Kamis, 08 Desember 2016

Gempa Aceh Kisah Mencekam Siti Hawa, di Antara Himpitan Lemari dan Trauma Tsunami

Banda Aceh - Hentakan gempa berkekuatan 6,5 SR membangunkan Siti Hawa (36) dari tidur lelapnya. Ayunan lempeng bumi makin kencang. Ia berusaha keluar rumah untuk menyelamatkan diri. Sekonyong-konyong, sebuah lemari jatuh menimpanya.

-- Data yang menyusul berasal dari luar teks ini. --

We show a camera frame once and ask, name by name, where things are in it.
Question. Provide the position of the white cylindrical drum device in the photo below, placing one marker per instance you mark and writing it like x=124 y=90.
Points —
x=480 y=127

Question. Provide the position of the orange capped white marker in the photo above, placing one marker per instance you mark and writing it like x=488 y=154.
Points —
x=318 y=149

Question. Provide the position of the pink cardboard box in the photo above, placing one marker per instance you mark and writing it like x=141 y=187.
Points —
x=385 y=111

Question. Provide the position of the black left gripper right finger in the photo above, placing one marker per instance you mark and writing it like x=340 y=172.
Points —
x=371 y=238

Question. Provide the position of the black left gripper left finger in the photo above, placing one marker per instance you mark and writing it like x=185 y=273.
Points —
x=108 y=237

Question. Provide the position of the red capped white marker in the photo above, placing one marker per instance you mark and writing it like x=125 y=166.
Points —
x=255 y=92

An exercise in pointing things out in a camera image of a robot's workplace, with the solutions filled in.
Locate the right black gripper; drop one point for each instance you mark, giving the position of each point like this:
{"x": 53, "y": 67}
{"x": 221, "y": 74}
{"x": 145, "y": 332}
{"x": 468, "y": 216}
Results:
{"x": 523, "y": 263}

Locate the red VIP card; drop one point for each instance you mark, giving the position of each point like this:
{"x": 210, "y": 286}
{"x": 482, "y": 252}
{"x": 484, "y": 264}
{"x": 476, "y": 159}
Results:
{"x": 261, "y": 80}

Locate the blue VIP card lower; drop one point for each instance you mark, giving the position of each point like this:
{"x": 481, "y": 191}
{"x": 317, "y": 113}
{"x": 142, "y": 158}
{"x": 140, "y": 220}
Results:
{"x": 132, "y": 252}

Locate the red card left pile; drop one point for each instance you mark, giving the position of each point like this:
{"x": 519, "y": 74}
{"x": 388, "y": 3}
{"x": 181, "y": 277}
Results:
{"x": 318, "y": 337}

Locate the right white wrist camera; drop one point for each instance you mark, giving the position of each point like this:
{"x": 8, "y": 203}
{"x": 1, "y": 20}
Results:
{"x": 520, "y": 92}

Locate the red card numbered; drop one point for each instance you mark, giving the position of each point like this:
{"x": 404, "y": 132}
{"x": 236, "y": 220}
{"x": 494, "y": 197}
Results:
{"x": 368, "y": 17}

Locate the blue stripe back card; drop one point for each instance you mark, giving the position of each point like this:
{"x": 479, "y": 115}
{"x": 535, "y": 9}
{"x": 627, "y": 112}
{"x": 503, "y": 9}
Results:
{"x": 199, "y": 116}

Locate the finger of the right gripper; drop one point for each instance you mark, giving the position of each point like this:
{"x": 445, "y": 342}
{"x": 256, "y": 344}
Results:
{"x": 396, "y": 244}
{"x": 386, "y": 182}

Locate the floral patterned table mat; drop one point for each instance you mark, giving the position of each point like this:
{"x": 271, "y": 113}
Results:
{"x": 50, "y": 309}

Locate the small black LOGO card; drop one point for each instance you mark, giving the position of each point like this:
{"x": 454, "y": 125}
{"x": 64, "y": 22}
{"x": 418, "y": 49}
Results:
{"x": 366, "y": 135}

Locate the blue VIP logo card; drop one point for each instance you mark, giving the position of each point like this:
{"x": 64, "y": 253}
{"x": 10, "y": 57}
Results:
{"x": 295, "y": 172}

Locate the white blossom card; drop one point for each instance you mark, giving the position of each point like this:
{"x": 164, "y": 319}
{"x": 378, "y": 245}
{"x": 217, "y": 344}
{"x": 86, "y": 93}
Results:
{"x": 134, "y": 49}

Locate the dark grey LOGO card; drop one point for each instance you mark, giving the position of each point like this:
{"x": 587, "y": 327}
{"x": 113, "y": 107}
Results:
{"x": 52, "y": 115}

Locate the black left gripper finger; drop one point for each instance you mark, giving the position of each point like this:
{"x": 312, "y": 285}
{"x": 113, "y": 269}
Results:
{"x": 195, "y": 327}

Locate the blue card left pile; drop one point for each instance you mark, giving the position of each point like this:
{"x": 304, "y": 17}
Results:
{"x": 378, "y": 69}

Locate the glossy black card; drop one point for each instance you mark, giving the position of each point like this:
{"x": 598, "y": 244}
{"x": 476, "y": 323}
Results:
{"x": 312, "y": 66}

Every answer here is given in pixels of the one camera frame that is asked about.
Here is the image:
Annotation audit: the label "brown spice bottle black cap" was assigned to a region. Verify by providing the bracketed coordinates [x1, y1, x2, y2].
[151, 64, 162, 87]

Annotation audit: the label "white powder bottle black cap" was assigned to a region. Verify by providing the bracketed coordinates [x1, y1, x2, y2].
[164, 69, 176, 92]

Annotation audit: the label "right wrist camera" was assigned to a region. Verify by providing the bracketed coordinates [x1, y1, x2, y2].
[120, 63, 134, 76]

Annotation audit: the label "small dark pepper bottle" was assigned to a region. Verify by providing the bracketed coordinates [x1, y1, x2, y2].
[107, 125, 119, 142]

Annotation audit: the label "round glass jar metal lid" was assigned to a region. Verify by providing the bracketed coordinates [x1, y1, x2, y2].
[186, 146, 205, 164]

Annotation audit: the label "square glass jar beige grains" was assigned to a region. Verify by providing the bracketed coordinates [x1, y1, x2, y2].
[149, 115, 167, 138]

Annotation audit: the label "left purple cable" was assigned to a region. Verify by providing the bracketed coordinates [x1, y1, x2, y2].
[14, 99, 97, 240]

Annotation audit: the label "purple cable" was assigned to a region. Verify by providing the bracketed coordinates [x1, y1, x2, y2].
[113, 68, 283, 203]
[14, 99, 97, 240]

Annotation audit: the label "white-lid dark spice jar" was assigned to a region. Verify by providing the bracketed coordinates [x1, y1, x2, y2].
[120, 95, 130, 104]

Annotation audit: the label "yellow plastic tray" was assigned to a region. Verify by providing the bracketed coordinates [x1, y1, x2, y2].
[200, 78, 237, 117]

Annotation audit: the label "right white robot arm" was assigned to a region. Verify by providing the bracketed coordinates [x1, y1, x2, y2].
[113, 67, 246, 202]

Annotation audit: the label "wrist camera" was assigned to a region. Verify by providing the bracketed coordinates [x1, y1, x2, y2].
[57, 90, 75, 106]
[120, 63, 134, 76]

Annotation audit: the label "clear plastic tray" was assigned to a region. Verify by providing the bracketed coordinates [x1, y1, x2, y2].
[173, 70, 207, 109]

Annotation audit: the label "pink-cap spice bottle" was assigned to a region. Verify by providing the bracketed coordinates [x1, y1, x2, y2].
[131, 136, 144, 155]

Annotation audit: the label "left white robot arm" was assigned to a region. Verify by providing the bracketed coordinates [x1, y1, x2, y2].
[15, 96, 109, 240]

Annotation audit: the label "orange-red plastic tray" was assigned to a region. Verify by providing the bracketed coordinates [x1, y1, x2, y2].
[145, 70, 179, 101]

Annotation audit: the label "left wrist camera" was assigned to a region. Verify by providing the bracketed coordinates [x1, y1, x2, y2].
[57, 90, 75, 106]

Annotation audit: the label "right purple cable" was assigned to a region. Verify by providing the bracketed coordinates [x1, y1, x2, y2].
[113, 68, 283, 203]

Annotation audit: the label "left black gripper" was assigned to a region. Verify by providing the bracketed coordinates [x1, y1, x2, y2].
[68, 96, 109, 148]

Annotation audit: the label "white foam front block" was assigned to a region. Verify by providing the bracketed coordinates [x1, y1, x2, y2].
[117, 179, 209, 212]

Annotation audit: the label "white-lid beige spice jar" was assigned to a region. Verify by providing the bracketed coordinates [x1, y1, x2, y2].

Di tengah suasana gelap karena listrik langsung padam, Siti Hawa berusaha meraih pintu agar segera dapat keluar. Bangunan belakang rumahnya ambruk. Ia menjauh dan mencari tempat aman.

Panik? Tentu, apalagi saat tsunami 26 Desember 2004, Desa Meue Kecamatan Trienggadeng, Pidie Jaya termasuk salah satu desa paling parah terkena dampaknya. Ingatan tentang gelombang dahsyat itu masih membekas di benaknya.

"Makanya saat gempa kami sempat lari menyelamatkan diri. Apalagi di sini dekat dengan laut," kata Hawa, Kamis (8/12/2016).

Akibat gempa 6,5 SR yang mengguncang pada Rabu (7/12) sekitar pukul 05.03 WIB kemarin, sejumlah rumah di desa tersebut rusak. Jalan yang menghubungkan antardesa retak beragam ukuran. Ada yang di tengah, dan sebagian di pinggir.

Tadi malam, Siti Hawa bersama seluruh warga Desa Meue memilih mengungsi di sebuah tempat berkonstruksi kayu. Ayunan untuk anak kecil diikat di sana. Perempuan tidur sementara laki-laki bertugas berjaga-jaga.

"Kami tidak berani nginap di rumah takut gempa susulan dan tsunami," jelas Hawa.

Menurutnya, pasca tsunami desa tempat tinggalnya memang sudah tidak diizinkan tinggal. Mereka diminta pindah ke barak pengungsian dan lokasi lain. Warga di sana tetap berkukuh ingin tinggal di sana.

"Waktu gempa kami panik. Selama ini kami tidak pernah diberikan pemahaman soal penyelamatan diri saat gempa dan tsunami," ungkapnya.